1 Division of Gastroenterology and Hepatology, University of California, San Francisco, California, USA.
2 Division of Gastroenterology and Hepatology, Northwestern University, Chicago, Illinois, USA.
3 Department of Preventive Medicine, Northwestern University, Chicago, Illinois, USA.
4 Department of Radiology, Vanderbilt University Medical Center, Nashville, Tennessee, USA.
5 Division of Epidemiology and Community Health, University of Minnesota, Minneapolis, Minnesota, USA.
6 Division of Preventive Medicine, University of Alabama, Birmingham, Alabama, USA.
INTRODUCTION: Cross-sectional data note lower levels of testosterone and sex hormone-binding globulin (SHBG) levels in men with nonalcoholic fatty liver disease (NAFLD). Whether sex hormone levels in young men are predictive of later risk of NAFLD is not known.

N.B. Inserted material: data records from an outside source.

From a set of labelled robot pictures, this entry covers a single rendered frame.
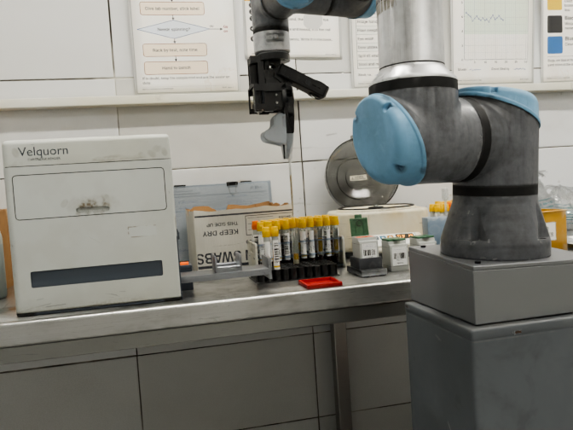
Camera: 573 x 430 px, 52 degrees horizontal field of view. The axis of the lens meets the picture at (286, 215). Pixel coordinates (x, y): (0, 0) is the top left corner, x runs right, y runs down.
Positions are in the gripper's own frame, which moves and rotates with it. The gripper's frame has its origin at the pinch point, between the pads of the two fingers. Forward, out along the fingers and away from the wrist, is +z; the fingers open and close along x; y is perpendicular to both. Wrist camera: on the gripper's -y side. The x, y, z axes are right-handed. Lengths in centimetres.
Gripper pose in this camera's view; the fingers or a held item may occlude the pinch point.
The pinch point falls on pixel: (289, 152)
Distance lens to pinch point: 123.7
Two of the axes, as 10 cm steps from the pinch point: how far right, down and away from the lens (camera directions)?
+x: 2.3, 0.3, -9.7
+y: -9.7, 0.8, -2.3
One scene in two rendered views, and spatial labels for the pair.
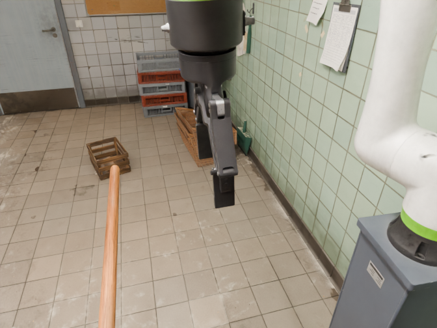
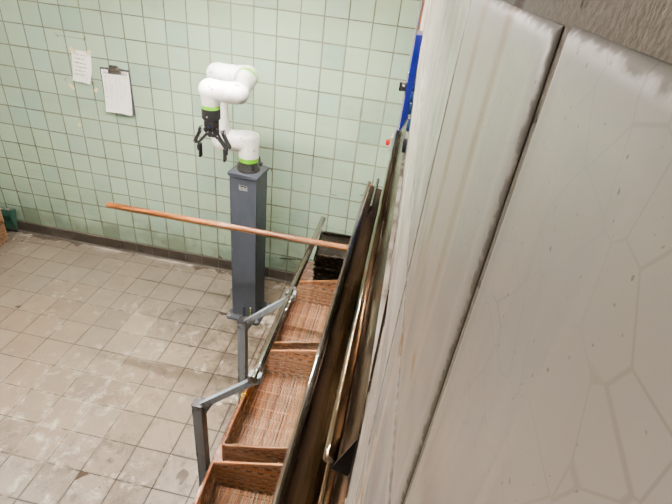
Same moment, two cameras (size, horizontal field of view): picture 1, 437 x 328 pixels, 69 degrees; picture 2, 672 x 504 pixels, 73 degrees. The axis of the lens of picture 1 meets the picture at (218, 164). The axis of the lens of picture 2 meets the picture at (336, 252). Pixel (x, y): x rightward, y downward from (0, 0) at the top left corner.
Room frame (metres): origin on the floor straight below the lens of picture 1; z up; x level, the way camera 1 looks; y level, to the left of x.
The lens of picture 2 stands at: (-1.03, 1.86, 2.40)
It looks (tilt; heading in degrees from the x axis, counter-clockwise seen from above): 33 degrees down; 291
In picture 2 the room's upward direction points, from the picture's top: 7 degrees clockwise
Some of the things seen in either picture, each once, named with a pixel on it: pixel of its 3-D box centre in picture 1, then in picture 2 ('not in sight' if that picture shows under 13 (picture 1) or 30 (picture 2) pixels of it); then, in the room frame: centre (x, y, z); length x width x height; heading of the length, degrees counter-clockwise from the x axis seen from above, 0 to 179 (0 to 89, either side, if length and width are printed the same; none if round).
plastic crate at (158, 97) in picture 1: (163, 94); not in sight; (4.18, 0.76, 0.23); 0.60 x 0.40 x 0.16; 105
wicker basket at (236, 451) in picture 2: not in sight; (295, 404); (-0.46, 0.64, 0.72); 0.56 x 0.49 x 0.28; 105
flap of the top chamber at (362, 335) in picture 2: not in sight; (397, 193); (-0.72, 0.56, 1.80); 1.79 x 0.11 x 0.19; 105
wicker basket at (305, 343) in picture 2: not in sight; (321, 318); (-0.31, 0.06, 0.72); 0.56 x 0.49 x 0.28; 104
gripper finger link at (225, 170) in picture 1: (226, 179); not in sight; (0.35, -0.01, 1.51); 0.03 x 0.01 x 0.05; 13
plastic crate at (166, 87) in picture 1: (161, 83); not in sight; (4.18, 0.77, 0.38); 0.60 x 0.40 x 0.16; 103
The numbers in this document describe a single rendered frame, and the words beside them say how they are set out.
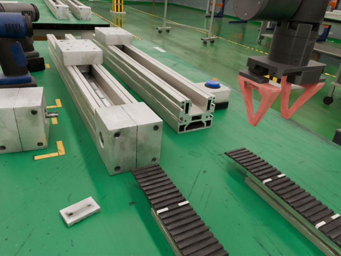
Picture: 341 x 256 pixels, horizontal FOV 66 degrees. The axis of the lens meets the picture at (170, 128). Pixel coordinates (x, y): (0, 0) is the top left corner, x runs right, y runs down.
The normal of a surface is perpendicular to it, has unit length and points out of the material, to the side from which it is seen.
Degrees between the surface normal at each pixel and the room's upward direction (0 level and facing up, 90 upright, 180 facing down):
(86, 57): 90
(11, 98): 0
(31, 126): 90
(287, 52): 89
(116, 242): 0
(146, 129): 90
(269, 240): 0
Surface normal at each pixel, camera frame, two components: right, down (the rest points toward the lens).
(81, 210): 0.08, -0.88
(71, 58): 0.47, 0.46
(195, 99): -0.88, 0.16
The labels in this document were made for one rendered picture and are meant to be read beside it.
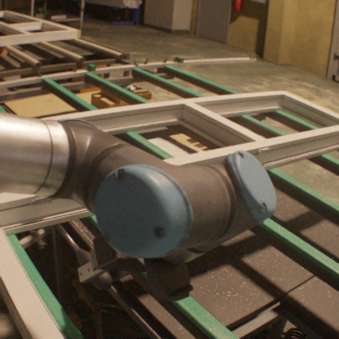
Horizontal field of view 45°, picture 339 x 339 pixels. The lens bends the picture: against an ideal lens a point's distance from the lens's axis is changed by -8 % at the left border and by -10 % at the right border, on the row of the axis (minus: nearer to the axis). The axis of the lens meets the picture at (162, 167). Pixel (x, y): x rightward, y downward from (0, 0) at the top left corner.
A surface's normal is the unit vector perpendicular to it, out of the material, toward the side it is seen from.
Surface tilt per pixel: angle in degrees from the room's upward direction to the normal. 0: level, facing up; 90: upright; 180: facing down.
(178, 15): 90
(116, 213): 76
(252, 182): 45
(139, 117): 90
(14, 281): 0
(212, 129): 90
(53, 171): 92
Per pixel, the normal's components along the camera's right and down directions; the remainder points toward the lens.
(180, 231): 0.68, 0.33
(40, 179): 0.60, 0.58
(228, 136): -0.83, 0.18
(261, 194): 0.71, -0.48

METHODS: Among men in the prospective population-based multicenter Coronary Artery Risk Development in Young Adults study (mean age 50; n = 837), we assessed whether testosterone and SHBG levels measured at study year 10 (median age 35 years) were associated with prevalent NAFLD at study year 25. NAFLD was defined using noncontrast abdominal computed tomography (CT) scan after excluding other causes of hepatic steatosis. The association of testosterone and SHBG with prevalent NAFLD was assessed by logistic regression.

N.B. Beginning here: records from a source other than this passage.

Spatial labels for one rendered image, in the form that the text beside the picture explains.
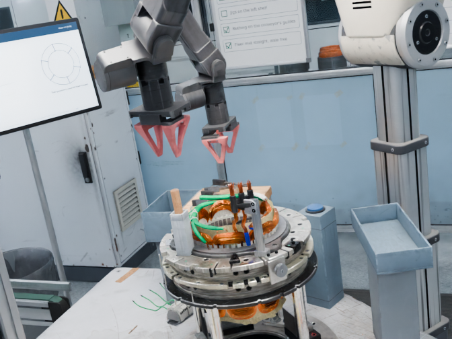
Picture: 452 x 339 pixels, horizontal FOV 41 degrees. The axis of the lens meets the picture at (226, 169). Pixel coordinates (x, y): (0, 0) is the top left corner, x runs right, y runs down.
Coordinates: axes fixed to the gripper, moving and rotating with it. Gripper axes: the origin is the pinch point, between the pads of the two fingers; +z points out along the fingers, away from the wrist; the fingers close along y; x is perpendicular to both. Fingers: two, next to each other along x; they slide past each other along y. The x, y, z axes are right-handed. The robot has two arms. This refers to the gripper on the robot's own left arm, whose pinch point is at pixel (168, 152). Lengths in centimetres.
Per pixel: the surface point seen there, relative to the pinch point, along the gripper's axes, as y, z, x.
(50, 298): -70, 58, 18
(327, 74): -55, 42, 225
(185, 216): 1.9, 13.2, -1.0
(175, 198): 0.9, 9.0, -1.7
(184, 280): 2.7, 24.2, -6.4
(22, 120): -94, 10, 46
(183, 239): 1.6, 17.4, -2.7
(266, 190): -3.1, 26.9, 41.6
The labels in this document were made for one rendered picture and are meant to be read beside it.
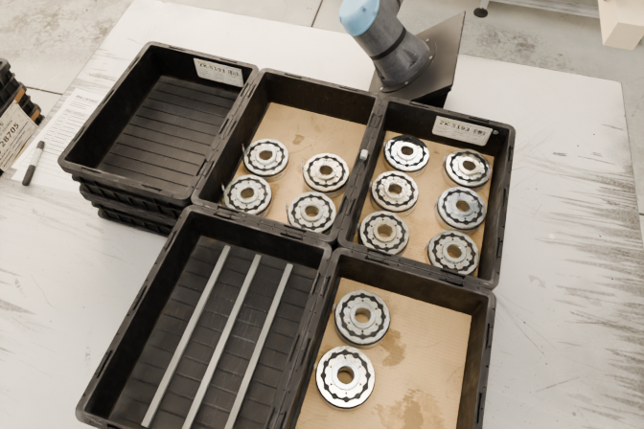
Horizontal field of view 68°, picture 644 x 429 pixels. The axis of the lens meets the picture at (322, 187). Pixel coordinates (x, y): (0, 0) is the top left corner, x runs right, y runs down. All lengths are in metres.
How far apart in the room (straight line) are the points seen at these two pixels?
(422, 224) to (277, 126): 0.42
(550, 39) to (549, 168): 1.67
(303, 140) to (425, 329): 0.51
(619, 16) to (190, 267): 1.02
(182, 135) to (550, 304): 0.93
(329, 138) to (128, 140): 0.48
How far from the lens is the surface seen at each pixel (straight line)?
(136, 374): 0.97
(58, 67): 2.85
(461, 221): 1.04
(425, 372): 0.94
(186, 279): 1.01
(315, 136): 1.16
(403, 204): 1.04
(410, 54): 1.28
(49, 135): 1.51
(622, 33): 1.22
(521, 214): 1.30
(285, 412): 0.82
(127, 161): 1.20
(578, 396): 1.17
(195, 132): 1.20
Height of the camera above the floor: 1.73
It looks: 57 degrees down
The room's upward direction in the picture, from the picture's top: 2 degrees clockwise

RESULTS: Total testosterone levels in young men were inversely associated with subsequent prevalent NAFLD on unadjusted analysis (odds ratio [OR] 0.64, 95% confidence interval 0.53-0.7, P < 0.001), although no longer significant after adjustment for year 10 metabolic covariates as well as change in metabolic covariates from years 10 to 25 (OR 0.99, 95% confidence interval 0.76-1.27). In contrast, there was a significant inverse association of SHBG with prevalent NAFLD, independent of testosterone and metabolic covariates (OR 0.68, OR 0.51-0.92, P = 0.013). On formal mediation testing, visceral adiposity was found to explain ∼41.0% (95% confidence interval 27%-73%) of the association of lower SHBG with prevalent NAFLD.
CONCLUSIONS: Lower levels of SHBG in young men are associated with increase in prevalent NAFLD in middle age, independent of comprehensive metabolic risk factors. SHBG may provide a novel marker of NAFLD risk in young men.